Speaking of The Moviegoer and Percy though, I sometimes wonder about novelists who were Beat without being part of that movement or whatever you call it: A certain vein of early-to-mid-century American, maybe especially Catholic artistry, looking out at the world, passing through it, committed to some things but always speculative, mystical in personal ways: Percy (no Graham Greene, but also suited to being) the convert, Kerouac born into it, at least in working class work-drink-think cycles, ---and James Agee, who seems like he may have influenced Kerouac, or at least preceded him via his own such (middle class) cycles, def incl. expeditionary flights as novelist, and machine-gun typewritin' moviegoer, for that matter, seemingly brushed by his Southern (Gothic?) "Anglo-Catholic" high church Episcopal upbringing, and then deepened by the (actually Catholic?) college mentor and lifelong correspondent---
Also, not Catholic, but---in Growing Up Absurd, Paul Goodman says, "Even Faulkner is Beat, in a complicated way," and thinking of that, I always think first of thee purple prolix barnstorming ov Pylon---Gough Man Gough!
(WF reportedly wrote it to "let off steam" from a bigger project: quite the work-drink holiday, I say.)

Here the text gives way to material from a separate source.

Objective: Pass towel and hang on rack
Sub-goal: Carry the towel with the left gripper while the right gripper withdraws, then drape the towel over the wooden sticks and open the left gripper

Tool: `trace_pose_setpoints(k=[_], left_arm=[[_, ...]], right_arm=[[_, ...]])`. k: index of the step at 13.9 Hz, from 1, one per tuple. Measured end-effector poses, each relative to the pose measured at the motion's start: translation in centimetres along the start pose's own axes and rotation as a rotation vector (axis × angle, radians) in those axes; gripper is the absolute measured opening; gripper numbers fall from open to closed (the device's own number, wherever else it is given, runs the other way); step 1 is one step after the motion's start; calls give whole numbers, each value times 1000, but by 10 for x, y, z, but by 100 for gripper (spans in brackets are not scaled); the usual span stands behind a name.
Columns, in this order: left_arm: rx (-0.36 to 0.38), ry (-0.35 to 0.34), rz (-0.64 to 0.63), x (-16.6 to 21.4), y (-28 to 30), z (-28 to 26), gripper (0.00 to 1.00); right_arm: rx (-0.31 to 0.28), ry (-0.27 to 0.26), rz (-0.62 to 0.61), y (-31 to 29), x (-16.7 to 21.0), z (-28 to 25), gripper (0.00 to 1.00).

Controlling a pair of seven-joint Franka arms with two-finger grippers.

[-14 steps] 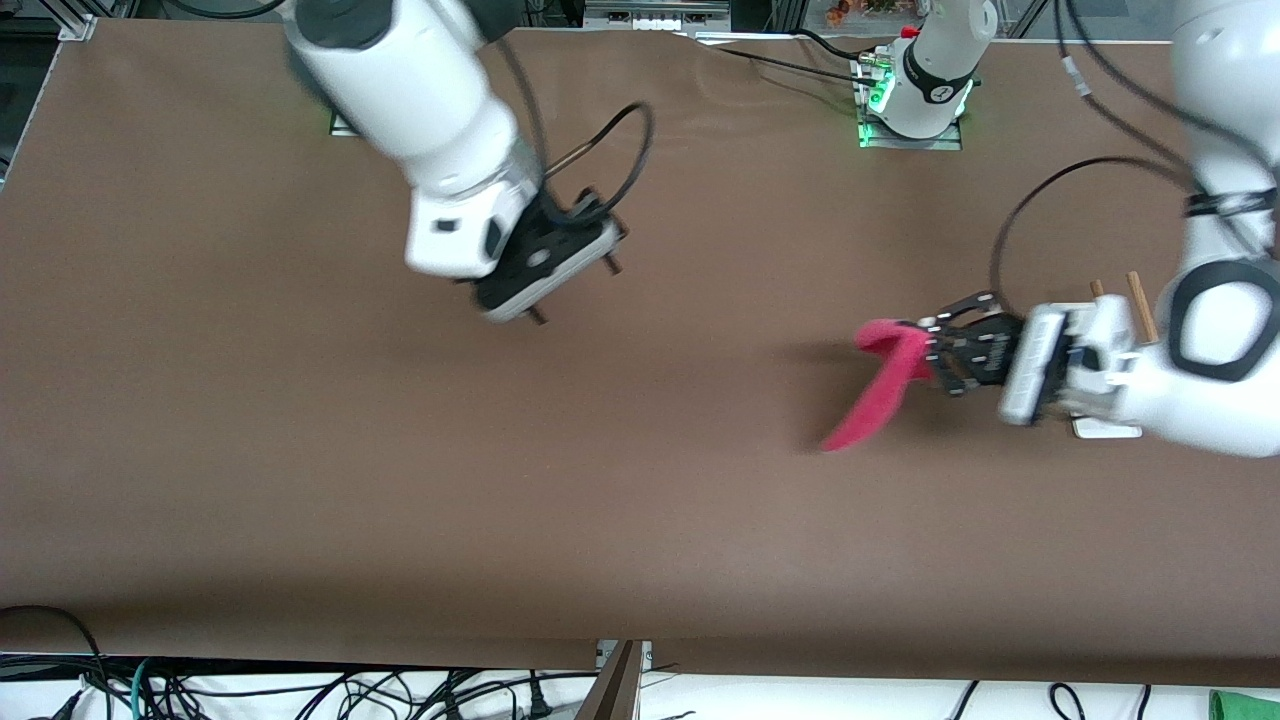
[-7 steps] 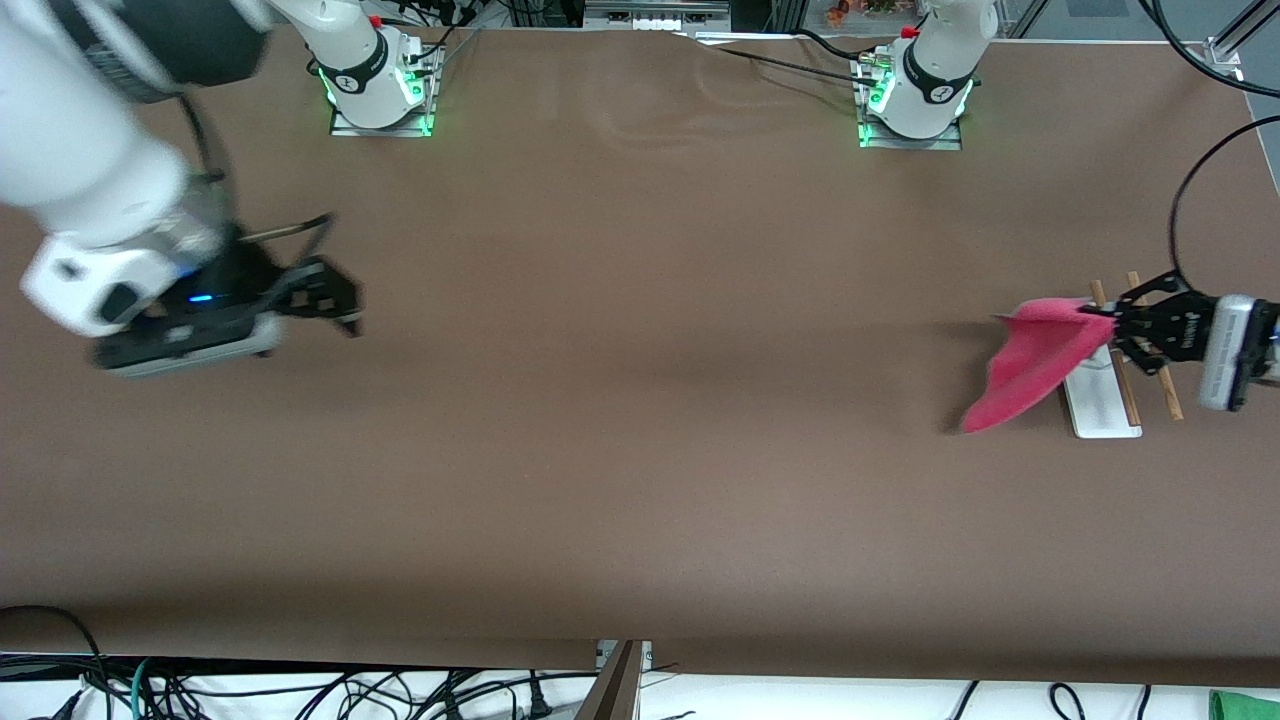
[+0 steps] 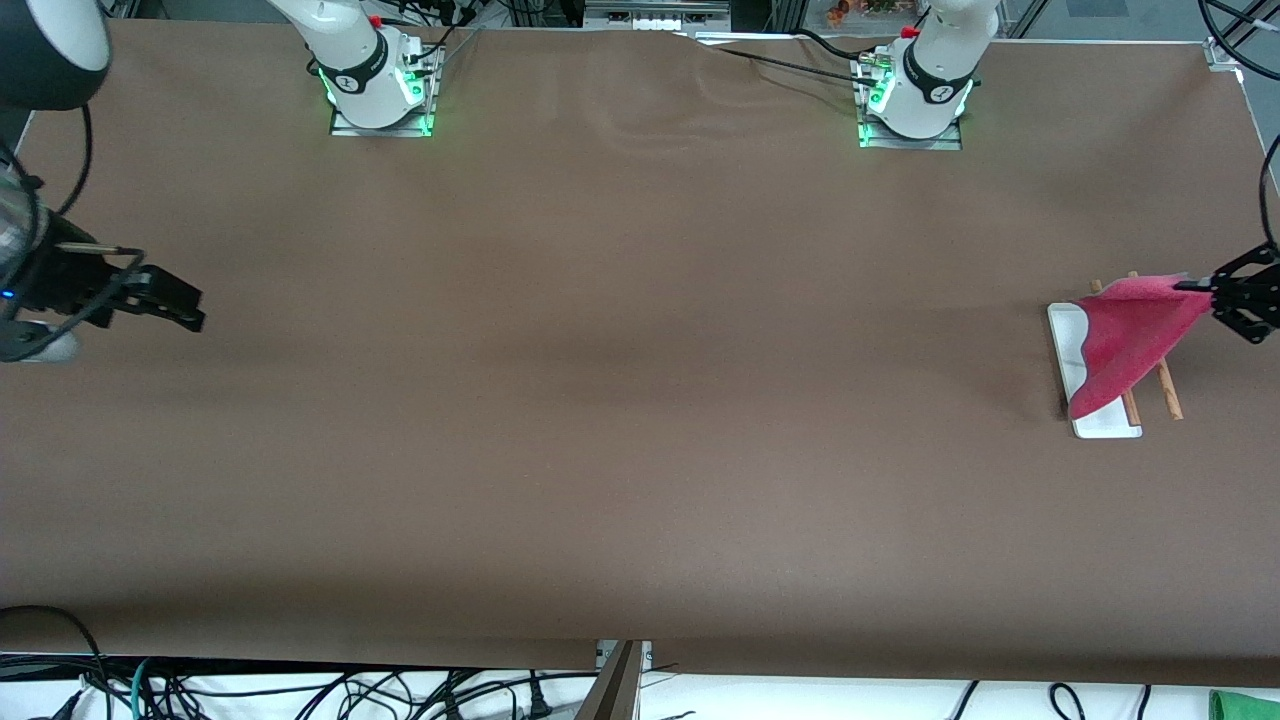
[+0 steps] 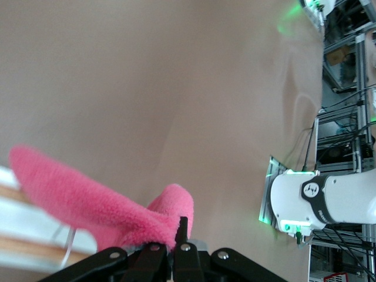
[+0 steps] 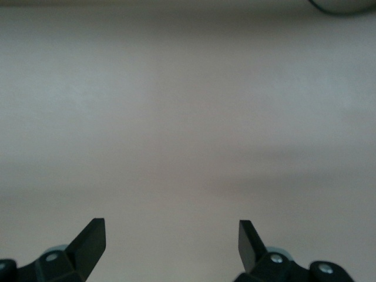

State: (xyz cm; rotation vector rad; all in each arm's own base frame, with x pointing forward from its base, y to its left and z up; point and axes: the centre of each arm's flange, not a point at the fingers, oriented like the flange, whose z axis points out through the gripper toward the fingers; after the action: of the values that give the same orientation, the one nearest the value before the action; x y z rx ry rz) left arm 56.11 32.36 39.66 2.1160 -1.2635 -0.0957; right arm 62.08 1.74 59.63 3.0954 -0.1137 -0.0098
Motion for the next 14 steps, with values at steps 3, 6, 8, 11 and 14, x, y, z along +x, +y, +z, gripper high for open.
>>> trace_pose_setpoints(k=[3, 6, 8, 11, 14], left_arm=[[62, -13, -10, -42, -2, -13, 2], [74, -15, -13, -64, -26, 4, 2], [71, -15, -6, -73, -52, 26, 2], [81, -12, 2, -91, -76, 47, 2], [133, -12, 25, -110, -80, 43, 2]], right_arm=[[-18, -79, 31, 27, -20, 10, 100], [-30, -118, -61, 30, -32, 11, 100], [-33, -145, -82, 30, -36, 12, 100], [-36, -207, -84, 31, -45, 16, 100], [-36, -227, -95, 30, -47, 17, 100]])
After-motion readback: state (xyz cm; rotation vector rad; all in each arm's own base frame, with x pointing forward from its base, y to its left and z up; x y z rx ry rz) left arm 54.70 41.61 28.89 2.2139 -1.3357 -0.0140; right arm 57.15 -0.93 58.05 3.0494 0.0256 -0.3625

dow, Sunday, 30 July 2023 00:07 (one year ago) link

^nice post!

Poor Little Fool Killer (James Redd and the Blecchs), Sunday, 30 July 2023 00:09 (one year ago) link

Thanks---one other thing, re the artist as mooch: for all his faults, Ginsberg, judging by what I've read and been told over many years, was quietly generous, right up to the end.

dow, Sunday, 30 July 2023 00:15 (one year ago) link

Ginsberg came into some money by selling his papers to Stanford University. He did a reading on campus and played the harmonium and chanted a bit in the mid-90s.

I guess Patreon and crowdfunding have enabled some artists to keep going economically.